In 1990, the academic Shahak retired from the faculty of Hebrew University, because of poor health (diabetes mellitus) and greater interest in research work in other fields of intellectual enquiry. For most of his adult life, Shahak resided in the Rehavia neighborhood in West Jerusalem; at the age of 68 years, he died of diabetic complications, and was buried in the Givat Shaul cemetery.

Shahak had a deep affinity with Spinoza: he always packed a copy of The Ethics in his suitcase for reading during his periodic stints of service in the Israel Defense Forces, and had been writing a book on the philosopher before his death. His activities as a public intellectual fighting for human rights causes and for a secular state earned him a reputation for controversy, and frequent abuse. He was regularly spat on, frequently given death threats, and decried variously as an Israel basher, self-hating Jew, traitor, and enemy of the people.

==Politics==
=== Public intellectual ===
In the late 1950s, as a citizen of Israel, Shahak became politically engaged on hearing a comment of David Ben-Gurion that, with the Suez War (29 October 1956 – 7 November 1956), the State of Israel was fighting to achieve "the kingdom of David and Solomon".
In the 1960s he joined the Israeli League Against Religious Coercion. In 1965, he began political activism against "Classical Judaism" and Zionism; and wrote a letter to Haaretz about having witnessed an Orthodox Jew "refusing to let his phone be used on the Sabbath to help a non-Jew who had collapsed nearby"; in Israel, Shahak's complaint began a long-running debate about the attitudes (religious and cultural) of Orthodox Judaism towards gentiles.

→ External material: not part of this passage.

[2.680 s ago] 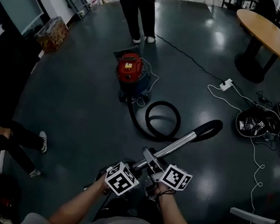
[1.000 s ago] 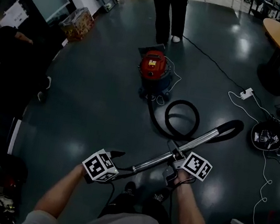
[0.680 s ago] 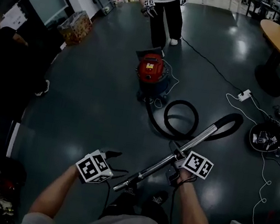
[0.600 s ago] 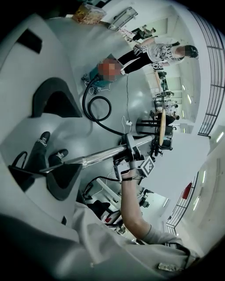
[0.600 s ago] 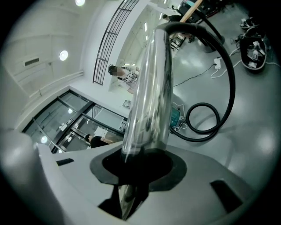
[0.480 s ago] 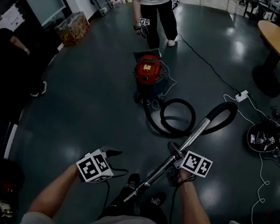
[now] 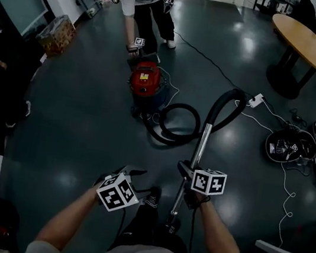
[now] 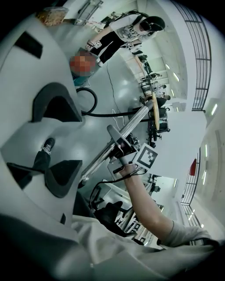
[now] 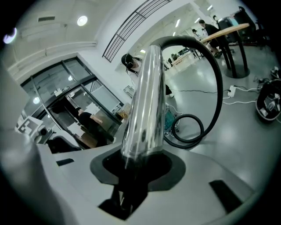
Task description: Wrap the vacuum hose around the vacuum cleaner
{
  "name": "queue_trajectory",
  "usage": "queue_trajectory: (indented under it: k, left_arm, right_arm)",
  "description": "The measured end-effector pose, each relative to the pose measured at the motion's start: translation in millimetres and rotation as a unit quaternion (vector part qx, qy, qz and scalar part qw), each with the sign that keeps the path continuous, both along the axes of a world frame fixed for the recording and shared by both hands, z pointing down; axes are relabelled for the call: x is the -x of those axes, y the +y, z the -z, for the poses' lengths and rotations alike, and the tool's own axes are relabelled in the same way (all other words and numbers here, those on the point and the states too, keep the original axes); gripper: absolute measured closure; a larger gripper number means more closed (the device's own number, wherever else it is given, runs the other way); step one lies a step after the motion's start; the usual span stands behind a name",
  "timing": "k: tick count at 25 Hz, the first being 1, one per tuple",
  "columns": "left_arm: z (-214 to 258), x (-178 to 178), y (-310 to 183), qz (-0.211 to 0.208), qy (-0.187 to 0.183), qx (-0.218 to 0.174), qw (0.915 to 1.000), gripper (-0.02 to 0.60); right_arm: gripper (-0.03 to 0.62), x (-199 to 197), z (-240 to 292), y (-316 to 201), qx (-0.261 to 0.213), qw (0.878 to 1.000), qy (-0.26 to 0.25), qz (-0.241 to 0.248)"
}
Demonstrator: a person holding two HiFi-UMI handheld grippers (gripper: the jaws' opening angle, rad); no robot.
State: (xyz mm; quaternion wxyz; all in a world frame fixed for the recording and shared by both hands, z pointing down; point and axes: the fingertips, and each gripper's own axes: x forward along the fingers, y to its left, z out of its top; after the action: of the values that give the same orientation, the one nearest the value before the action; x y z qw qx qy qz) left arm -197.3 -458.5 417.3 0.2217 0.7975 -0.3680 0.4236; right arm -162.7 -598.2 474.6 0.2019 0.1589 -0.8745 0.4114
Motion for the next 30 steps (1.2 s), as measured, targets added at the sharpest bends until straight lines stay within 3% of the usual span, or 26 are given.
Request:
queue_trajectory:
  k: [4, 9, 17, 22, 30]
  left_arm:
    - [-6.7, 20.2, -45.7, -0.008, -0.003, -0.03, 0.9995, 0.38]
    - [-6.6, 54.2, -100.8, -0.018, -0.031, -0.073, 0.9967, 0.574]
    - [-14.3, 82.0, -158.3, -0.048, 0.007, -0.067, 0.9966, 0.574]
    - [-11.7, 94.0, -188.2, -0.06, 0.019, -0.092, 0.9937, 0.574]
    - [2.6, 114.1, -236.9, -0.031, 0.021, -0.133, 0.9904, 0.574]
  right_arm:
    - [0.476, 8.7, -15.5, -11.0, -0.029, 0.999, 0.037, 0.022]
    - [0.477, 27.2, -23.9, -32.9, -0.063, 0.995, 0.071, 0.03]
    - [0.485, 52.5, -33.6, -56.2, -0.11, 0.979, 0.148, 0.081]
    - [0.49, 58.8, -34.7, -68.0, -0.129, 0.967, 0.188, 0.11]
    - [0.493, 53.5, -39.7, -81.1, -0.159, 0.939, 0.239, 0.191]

In 1967, after the Six-Day War (5–10 June 1967), Shahak ended his membership to the League Against Religious Coercion, because they were "fake liberals" who used the principles of Liberalism to combat coercive religious influence in Israeli society — but did not apply such protections to the Israeli Palestinians living in the IDF-occupied West Bank and in the Gaza Strip. In the event, Shahak joined the Israeli League for Human and Civil Rights, and became its president in 1970. The League, composed of Jewish and Arab citizens of Israel, protested and publicized Israel's restrictive policies against Palestinians and provided legal aid to them. Some settlers in the West Bank city of Hebron so hated him that in 1971 they had their pick-up truck painted with "Dr. Shahak To The Gallows".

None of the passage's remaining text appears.